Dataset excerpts
# # # #

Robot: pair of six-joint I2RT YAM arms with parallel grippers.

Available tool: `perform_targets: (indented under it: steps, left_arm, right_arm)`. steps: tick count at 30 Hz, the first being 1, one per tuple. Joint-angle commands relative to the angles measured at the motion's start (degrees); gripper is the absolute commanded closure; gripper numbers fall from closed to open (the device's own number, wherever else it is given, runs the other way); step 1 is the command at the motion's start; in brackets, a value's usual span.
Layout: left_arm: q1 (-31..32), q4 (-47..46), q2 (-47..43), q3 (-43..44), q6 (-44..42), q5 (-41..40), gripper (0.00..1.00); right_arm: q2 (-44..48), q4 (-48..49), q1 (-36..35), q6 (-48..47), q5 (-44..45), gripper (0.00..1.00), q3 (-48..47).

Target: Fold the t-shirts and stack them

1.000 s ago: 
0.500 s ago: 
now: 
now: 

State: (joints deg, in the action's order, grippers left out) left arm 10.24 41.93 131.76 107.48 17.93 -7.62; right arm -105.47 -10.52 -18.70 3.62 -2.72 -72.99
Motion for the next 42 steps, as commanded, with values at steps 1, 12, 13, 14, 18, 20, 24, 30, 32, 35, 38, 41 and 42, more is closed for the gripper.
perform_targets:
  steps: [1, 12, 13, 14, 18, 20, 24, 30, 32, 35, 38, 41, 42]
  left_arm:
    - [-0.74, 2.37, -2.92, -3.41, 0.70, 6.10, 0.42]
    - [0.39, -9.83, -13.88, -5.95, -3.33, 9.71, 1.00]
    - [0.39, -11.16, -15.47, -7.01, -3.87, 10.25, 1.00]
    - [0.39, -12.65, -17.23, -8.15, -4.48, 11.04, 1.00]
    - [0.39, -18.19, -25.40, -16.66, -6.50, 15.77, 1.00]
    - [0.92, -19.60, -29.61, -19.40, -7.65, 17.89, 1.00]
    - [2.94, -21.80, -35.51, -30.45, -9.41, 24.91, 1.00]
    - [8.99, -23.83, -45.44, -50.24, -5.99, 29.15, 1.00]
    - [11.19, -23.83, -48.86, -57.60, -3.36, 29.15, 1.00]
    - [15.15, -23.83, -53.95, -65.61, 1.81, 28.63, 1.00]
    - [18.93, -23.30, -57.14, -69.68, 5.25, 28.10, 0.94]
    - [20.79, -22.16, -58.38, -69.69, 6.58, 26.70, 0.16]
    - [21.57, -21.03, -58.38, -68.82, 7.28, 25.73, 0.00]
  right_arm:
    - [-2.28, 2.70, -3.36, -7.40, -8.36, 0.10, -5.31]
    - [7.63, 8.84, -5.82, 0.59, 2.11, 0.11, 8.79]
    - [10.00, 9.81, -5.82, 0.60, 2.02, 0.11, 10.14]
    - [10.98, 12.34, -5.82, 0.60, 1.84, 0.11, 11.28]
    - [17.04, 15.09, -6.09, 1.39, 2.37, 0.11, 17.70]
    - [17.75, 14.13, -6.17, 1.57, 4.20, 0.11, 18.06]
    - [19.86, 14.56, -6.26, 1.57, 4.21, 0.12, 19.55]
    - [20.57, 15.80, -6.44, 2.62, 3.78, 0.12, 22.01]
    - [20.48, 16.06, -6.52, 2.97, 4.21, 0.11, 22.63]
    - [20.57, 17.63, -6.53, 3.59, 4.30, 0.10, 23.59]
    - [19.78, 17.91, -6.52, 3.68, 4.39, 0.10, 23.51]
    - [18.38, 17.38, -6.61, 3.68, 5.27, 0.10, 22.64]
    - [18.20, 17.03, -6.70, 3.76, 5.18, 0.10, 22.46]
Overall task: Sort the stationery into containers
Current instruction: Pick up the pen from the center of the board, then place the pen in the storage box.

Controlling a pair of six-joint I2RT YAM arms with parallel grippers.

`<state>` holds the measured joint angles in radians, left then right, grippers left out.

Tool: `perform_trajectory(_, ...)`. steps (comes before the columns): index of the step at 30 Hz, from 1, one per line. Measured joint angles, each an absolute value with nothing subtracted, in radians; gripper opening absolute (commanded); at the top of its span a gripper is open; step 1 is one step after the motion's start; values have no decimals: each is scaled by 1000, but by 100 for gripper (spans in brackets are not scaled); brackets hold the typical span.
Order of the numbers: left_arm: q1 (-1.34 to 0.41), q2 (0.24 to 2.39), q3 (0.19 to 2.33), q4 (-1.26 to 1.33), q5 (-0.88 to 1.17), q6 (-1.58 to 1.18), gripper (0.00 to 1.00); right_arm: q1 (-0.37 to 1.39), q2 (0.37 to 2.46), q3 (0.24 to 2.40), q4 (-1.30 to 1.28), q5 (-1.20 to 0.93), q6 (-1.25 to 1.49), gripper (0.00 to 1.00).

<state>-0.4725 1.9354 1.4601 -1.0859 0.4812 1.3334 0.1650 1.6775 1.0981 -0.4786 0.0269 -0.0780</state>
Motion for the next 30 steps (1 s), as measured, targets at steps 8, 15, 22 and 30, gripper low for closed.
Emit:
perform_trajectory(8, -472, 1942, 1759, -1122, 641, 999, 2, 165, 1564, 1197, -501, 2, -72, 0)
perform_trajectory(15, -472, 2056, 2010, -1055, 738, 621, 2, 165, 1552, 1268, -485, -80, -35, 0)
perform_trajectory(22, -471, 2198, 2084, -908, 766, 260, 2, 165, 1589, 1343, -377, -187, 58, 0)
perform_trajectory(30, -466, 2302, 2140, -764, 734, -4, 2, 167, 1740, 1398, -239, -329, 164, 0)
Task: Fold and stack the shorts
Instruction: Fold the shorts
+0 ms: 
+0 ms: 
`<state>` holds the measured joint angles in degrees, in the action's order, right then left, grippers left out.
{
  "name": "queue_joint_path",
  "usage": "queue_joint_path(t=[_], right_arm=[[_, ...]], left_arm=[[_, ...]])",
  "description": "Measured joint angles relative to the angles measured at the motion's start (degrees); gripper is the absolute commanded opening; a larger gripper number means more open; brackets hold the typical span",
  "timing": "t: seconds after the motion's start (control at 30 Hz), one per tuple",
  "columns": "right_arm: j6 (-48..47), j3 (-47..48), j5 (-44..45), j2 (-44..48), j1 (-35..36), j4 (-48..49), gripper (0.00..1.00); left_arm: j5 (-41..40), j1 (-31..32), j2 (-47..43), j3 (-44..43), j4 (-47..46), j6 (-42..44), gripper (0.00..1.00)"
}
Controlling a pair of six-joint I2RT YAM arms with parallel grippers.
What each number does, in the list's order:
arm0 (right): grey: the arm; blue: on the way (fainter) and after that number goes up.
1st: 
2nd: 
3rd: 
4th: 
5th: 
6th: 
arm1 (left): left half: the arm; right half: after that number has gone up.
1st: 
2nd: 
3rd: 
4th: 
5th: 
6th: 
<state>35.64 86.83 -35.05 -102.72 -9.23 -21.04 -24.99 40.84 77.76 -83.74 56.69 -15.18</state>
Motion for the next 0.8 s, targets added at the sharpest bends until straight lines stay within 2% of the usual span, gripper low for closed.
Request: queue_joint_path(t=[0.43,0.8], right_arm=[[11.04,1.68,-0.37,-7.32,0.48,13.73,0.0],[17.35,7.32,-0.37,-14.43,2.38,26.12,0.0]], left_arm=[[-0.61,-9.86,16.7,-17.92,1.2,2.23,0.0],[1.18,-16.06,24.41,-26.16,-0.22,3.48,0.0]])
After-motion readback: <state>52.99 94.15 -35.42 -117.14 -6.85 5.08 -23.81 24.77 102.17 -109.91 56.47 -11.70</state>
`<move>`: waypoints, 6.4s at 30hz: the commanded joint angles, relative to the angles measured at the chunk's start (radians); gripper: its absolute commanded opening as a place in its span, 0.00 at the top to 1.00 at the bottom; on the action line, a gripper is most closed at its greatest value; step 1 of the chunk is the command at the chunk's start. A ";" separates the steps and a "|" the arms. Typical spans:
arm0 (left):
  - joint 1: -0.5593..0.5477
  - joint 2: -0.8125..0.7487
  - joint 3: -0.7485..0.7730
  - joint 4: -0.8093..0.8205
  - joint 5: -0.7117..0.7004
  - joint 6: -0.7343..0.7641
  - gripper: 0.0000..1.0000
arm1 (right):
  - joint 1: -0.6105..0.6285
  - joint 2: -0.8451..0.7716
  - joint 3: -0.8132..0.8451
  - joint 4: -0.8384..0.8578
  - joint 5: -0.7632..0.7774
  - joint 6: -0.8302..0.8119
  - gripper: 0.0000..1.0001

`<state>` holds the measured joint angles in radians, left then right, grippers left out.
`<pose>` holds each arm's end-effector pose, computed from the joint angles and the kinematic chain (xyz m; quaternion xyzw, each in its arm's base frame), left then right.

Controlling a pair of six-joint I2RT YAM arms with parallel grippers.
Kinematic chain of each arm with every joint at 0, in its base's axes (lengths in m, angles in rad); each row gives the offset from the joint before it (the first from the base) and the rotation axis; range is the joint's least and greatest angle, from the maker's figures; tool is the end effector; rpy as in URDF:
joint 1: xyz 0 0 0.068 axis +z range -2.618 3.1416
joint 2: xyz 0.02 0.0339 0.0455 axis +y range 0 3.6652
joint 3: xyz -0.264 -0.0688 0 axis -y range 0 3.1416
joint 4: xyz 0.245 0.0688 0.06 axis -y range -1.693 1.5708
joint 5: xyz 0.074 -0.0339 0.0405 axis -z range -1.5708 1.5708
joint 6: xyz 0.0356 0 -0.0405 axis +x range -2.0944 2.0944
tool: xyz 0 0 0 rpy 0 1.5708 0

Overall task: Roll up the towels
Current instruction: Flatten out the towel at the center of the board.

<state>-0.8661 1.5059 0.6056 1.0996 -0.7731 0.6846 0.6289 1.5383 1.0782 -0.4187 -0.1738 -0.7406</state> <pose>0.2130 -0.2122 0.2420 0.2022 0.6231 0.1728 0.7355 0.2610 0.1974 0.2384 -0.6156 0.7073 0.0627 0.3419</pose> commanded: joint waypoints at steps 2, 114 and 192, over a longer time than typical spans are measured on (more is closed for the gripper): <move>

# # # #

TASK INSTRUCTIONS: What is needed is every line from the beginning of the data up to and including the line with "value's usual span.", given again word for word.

RESPONSE AREA:
Robot: pair of six-joint I2RT YAM arms with parallel grippers.

Available tool: `perform_targets: (indented under it: steps, left_arm, right_arm)`. steps: tick count at 30 Hz, the first being 1, one per tuple. Joint-angle commands relative to the angles measured at the motion's start (degrees); gripper is the absolute commanded closure; gripper numbers fall from closed to open (the device's own number, wherever else it is given, runs the other way); step 1 is the command at the motion's start; in brackets, a value's usual span.

That completes the output for this exercise.